On July 23, 2020, the Department of
Treasury issued final regulations which provide an exclusion to the
global intangible low-taxed income (GILTI) calculation on an
elective basis. These regulations were effective September 21, 2020 and could be retroactively
applied. Under these new regulations, we are able to exclude the
GILTI calculation from our domestic taxable income if the deemed
effective tax rate at our foreign subsidiary is greater than
18.9%. We assessed this rate,
including the implementation of certain tax strategies, and we
determined that our effective rate at NAIE was greater than
18.9% as of the year ended
June 30, 2020. We reassessed our
estimated taxes for fiscal 2020 and
in the year ended June 30, 2021 we
recorded a reduction to our fiscal 2020 estimated taxes of $0.4 million as a
discrete benefit.
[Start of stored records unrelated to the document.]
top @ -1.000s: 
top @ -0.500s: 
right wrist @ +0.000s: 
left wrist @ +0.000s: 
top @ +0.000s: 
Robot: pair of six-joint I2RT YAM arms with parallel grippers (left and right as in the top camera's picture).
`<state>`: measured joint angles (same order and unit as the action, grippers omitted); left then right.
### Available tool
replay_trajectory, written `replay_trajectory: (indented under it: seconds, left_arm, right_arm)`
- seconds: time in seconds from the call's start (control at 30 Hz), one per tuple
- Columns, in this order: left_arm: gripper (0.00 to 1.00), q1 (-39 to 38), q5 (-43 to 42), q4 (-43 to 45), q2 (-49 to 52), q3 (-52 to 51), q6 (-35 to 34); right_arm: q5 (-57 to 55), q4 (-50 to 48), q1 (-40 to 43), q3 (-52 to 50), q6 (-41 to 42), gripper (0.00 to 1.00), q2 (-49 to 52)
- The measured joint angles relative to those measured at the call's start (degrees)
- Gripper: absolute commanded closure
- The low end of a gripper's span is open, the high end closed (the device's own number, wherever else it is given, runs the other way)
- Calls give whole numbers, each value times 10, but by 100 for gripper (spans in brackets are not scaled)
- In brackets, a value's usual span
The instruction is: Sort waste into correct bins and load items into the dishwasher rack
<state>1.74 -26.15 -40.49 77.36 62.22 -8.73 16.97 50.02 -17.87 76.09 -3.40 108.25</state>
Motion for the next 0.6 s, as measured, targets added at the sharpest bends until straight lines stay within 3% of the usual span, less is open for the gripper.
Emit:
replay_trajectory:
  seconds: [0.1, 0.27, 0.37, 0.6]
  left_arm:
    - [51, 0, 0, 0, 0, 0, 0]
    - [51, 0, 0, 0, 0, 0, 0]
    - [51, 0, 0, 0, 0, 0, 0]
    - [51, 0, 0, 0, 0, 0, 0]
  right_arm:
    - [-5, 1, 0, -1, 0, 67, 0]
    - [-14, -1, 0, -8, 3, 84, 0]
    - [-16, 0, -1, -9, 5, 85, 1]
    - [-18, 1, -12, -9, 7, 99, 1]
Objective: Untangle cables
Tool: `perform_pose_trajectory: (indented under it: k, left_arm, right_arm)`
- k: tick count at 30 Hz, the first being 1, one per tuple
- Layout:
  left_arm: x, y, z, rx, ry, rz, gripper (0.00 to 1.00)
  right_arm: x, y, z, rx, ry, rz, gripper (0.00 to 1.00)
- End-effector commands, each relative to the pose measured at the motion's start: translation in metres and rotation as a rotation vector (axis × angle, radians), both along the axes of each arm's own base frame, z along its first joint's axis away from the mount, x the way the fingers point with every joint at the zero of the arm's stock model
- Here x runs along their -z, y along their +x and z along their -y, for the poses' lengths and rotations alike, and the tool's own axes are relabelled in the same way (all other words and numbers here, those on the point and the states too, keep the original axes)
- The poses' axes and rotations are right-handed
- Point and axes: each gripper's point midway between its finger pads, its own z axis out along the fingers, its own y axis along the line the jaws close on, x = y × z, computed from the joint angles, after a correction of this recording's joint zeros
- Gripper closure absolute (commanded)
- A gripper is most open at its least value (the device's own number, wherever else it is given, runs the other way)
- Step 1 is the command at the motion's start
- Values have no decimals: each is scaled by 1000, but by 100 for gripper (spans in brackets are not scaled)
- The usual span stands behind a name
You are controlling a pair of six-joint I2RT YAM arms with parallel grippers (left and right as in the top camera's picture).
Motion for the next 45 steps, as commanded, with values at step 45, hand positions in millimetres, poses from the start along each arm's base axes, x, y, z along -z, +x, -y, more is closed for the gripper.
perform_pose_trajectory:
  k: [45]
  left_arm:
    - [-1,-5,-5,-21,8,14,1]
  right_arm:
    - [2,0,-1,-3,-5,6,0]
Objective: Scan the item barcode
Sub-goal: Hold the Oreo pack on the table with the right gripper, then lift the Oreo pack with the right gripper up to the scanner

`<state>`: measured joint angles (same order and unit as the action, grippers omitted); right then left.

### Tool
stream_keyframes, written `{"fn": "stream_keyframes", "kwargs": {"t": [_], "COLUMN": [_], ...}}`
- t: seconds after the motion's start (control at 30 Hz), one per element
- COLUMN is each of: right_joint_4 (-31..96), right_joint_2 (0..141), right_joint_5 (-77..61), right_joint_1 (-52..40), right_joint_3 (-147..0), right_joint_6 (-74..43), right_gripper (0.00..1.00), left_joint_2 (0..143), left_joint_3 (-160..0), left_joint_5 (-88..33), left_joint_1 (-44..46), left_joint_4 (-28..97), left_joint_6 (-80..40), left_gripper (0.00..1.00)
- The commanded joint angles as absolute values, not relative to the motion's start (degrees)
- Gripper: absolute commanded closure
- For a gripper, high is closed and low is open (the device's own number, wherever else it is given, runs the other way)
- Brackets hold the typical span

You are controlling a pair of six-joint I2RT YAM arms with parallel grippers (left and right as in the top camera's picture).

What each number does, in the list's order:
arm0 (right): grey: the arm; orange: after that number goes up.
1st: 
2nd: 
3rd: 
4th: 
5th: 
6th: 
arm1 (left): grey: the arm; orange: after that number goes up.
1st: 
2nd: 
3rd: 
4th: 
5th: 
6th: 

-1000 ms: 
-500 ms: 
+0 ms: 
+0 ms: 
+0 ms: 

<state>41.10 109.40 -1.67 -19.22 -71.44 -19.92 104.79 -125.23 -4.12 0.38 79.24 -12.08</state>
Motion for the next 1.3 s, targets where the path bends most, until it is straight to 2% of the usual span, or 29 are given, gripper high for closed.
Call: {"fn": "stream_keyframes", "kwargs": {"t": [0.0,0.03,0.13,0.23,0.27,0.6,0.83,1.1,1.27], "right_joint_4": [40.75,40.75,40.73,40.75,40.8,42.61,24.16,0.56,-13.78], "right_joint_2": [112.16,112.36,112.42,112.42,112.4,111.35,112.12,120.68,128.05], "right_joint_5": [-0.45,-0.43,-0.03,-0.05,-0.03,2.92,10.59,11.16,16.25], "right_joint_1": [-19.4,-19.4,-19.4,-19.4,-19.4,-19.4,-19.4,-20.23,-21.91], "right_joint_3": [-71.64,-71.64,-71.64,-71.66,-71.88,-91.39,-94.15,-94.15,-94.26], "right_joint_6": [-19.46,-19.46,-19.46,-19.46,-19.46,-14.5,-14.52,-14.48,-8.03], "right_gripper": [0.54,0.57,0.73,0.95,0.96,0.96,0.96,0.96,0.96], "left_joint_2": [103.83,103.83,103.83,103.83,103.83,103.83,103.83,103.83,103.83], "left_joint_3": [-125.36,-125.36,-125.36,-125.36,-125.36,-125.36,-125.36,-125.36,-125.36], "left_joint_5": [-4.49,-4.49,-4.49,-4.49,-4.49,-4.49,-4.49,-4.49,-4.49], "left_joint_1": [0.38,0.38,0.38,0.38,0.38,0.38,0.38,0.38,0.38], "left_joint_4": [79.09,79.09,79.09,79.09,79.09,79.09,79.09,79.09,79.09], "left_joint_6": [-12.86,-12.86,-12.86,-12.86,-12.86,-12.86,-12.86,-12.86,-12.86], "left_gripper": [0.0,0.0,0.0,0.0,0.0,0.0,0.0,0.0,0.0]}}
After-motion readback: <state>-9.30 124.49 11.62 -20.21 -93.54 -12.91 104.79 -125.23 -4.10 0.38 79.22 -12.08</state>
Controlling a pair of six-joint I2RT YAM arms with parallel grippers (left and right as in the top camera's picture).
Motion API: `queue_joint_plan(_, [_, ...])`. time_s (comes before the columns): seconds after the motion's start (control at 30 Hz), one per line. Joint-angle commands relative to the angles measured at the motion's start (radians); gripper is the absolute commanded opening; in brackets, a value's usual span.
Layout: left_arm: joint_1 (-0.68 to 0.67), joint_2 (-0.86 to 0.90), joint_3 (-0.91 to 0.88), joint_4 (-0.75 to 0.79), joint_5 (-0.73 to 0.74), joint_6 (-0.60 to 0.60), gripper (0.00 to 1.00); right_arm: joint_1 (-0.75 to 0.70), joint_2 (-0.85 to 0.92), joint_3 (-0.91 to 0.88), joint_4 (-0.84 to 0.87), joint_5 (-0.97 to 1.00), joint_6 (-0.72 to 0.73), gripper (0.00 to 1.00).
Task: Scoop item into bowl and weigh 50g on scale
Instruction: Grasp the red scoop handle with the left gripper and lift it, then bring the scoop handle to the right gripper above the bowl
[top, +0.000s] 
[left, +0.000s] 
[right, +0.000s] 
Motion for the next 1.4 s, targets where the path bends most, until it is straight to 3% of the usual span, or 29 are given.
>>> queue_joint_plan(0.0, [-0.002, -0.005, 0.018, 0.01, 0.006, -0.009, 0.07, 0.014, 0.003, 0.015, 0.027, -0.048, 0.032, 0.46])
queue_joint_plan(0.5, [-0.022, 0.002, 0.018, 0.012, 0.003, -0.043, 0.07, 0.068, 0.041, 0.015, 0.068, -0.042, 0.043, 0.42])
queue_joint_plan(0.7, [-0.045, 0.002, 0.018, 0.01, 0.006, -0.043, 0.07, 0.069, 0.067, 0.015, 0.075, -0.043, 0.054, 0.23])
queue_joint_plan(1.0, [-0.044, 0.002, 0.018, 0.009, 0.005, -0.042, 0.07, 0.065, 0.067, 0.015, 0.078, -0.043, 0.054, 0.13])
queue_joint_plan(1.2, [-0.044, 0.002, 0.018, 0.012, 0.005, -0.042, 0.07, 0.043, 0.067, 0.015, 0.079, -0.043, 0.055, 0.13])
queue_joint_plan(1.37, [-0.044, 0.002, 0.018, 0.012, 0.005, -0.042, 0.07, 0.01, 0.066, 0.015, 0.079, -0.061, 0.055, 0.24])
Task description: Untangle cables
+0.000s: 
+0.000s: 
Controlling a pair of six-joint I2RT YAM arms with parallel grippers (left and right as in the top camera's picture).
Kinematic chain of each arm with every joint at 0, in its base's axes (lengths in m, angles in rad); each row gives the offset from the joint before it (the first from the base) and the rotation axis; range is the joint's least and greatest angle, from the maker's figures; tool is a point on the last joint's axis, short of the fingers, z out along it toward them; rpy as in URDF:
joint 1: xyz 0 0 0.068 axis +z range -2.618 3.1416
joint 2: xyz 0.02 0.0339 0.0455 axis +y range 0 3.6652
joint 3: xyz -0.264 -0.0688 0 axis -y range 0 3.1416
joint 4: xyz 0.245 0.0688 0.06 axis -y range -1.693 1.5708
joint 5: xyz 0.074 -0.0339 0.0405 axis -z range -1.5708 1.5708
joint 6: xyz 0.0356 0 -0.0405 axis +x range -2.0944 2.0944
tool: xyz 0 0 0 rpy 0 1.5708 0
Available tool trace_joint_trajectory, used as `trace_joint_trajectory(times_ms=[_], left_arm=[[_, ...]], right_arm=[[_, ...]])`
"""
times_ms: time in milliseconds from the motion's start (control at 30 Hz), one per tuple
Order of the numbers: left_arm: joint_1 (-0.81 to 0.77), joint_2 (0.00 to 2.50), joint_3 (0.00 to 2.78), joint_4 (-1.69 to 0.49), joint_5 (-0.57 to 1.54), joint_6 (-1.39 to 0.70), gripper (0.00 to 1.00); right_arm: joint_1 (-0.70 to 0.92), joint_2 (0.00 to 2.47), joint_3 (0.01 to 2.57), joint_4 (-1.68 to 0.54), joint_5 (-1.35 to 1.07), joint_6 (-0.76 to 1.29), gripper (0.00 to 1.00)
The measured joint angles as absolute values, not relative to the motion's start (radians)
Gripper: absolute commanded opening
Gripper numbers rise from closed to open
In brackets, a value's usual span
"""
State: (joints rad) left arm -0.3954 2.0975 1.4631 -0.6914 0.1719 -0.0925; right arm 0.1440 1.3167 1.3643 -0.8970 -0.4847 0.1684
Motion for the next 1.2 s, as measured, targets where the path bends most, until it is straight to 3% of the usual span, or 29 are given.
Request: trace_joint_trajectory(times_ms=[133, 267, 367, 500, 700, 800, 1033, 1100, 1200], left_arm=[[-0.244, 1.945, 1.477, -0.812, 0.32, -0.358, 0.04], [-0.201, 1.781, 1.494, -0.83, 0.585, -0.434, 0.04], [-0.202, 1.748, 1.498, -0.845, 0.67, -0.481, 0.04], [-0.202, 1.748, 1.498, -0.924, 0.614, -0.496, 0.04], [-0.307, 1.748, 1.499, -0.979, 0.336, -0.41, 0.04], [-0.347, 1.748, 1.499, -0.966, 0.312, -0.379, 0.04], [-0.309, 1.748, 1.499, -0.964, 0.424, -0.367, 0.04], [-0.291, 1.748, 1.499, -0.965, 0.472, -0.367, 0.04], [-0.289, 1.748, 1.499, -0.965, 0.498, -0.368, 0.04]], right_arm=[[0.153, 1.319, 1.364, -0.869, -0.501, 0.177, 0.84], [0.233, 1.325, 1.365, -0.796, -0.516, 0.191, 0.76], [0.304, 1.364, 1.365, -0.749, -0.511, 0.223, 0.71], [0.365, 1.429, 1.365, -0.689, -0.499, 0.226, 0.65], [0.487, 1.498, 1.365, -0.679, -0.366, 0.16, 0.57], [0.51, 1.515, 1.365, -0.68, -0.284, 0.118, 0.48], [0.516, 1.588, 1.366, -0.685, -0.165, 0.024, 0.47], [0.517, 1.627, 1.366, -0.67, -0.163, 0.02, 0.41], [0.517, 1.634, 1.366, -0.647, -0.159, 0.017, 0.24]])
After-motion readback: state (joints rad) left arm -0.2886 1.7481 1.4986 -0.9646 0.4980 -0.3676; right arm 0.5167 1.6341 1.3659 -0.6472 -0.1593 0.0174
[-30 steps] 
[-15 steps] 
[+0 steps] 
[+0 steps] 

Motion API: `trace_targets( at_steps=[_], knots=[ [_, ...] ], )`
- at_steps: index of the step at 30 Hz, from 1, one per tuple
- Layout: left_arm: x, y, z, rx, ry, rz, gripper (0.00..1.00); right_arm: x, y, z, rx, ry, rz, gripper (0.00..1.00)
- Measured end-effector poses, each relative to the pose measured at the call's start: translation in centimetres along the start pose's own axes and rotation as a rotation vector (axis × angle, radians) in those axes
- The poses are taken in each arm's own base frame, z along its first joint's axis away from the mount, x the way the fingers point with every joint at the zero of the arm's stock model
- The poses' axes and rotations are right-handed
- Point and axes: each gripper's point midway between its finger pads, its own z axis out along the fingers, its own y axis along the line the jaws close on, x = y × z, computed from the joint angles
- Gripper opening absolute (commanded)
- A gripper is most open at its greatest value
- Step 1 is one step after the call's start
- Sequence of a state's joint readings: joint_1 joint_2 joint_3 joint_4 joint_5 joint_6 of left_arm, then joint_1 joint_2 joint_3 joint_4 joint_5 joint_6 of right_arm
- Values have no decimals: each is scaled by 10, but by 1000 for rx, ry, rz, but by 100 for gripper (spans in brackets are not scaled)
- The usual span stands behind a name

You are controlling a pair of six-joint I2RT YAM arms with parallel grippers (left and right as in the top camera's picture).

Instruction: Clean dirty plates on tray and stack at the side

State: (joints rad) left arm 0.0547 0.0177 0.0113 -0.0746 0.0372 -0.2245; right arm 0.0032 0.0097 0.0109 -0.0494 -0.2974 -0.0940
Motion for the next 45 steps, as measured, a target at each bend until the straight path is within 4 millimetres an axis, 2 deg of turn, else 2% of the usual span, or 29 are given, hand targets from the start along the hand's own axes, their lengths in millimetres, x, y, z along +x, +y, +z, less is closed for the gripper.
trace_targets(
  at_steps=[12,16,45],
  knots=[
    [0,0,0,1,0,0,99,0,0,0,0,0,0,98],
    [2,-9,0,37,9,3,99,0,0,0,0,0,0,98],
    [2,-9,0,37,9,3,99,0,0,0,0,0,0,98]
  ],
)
As a result of this adjustment, our domestic tax
return for fiscal 2020 reflected a
net operating loss which, in accordance with the CARES ACT, we
carried back to fiscal 2015
and fiscal 2016. Such carryback
resulted in a rate differential that resulted in the recognition of
a permanent discrete tax benefit of $0.3 million during the year
ended June 30, 2021. For NAIE the
result of this tax planning during the year ended June 30, 2021 was an additional foreign
estimated tax benefit of $0.1 million.
To determine our quarterly provision for income taxes, we use an
estimated annual effective tax rate that is based on expected
annual income, statutory tax rates and tax planning opportunities
available in the various jurisdictions to which we are subject.
Certain significant or unusual items are separately recognized as
discrete items in the quarter in which they occur and can be a
source of variability in the effective tax rate from quarter to
quarter. We recognize interest and penalties related to uncertain
tax positions, if any, as an income tax expense.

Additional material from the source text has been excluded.